About this exercise
Give back the listing underneath, unchanged and complete.

Data block
——————————

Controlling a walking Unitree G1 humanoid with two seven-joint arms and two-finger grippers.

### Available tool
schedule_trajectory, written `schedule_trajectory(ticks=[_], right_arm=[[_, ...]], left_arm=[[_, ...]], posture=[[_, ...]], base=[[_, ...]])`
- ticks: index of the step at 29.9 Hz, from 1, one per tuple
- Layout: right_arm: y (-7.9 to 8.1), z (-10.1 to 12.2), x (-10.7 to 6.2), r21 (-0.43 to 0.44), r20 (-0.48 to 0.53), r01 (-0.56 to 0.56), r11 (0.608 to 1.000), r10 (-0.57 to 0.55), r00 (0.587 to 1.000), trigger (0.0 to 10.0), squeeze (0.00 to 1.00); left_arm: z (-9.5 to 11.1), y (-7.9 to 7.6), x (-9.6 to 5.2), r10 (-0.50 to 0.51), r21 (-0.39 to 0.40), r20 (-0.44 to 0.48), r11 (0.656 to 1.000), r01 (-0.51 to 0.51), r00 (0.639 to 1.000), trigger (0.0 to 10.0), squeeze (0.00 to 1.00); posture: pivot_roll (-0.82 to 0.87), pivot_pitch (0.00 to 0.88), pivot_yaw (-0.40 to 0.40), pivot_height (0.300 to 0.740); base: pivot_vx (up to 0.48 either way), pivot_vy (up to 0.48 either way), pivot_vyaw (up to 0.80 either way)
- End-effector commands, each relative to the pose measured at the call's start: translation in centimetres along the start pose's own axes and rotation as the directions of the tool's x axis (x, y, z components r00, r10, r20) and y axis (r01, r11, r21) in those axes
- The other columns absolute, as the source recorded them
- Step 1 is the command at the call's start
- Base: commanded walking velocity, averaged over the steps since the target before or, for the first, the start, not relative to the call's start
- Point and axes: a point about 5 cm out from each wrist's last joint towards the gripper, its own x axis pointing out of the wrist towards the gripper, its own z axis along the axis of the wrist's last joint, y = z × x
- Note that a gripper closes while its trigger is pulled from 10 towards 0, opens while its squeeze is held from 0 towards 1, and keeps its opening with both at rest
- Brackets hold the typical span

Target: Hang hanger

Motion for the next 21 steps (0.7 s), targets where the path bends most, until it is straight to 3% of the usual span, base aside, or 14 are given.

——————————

Solution below
Controlling a walking Unitree G1 humanoid with two seven-joint arms and two-finger grippers.

### Available tool
schedule_trajectory, written `schedule_trajectory(ticks=[_], right_arm=[[_, ...]], left_arm=[[_, ...]], posture=[[_, ...]], base=[[_, ...]])`
- ticks: index of the step at 29.9 Hz, from 1, one per tuple
- Layout: right_arm: y (-7.9 to 8.1), z (-10.1 to 12.2), x (-10.7 to 6.2), r21 (-0.43 to 0.44), r20 (-0.48 to 0.53), r01 (-0.56 to 0.56), r11 (0.608 to 1.000), r10 (-0.57 to 0.55), r00 (0.587 to 1.000), trigger (0.0 to 10.0), squeeze (0.00 to 1.00); left_arm: z (-9.5 to 11.1), y (-7.9 to 7.6), x (-9.6 to 5.2), r10 (-0.50 to 0.51), r21 (-0.39 to 0.40), r20 (-0.44 to 0.48), r11 (0.656 to 1.000), r01 (-0.51 to 0.51), r00 (0.639 to 1.000), trigger (0.0 to 10.0), squeeze (0.00 to 1.00); posture: pivot_roll (-0.82 to 0.87), pivot_pitch (0.00 to 0.88), pivot_yaw (-0.40 to 0.40), pivot_height (0.300 to 0.740); base: pivot_vx (up to 0.48 either way), pivot_vy (up to 0.48 either way), pivot_vyaw (up to 0.80 either way)
- End-effector commands, each relative to the pose measured at the call's start: translation in centimetres along the start pose's own axes and rotation as the directions of the tool's x axis (x, y, z components r00, r10, r20) and y axis (r01, r11, r21) in those axes
- The other columns absolute, as the source recorded them
- Step 1 is the command at the call's start
- Base: commanded walking velocity, averaged over the steps since the target before or, for the first, the start, not relative to the call's start
- Point and axes: a point about 5 cm out from each wrist's last joint towards the gripper, its own x axis pointing out of the wrist towards the gripper, its own z axis along the axis of the wrist's last joint, y = z × x
- Note that a gripper closes while its trigger is pulled from 10 towards 0, opens while its squeeze is held from 0 towards 1, and keeps its opening with both at rest
- Brackets hold the typical span

Target: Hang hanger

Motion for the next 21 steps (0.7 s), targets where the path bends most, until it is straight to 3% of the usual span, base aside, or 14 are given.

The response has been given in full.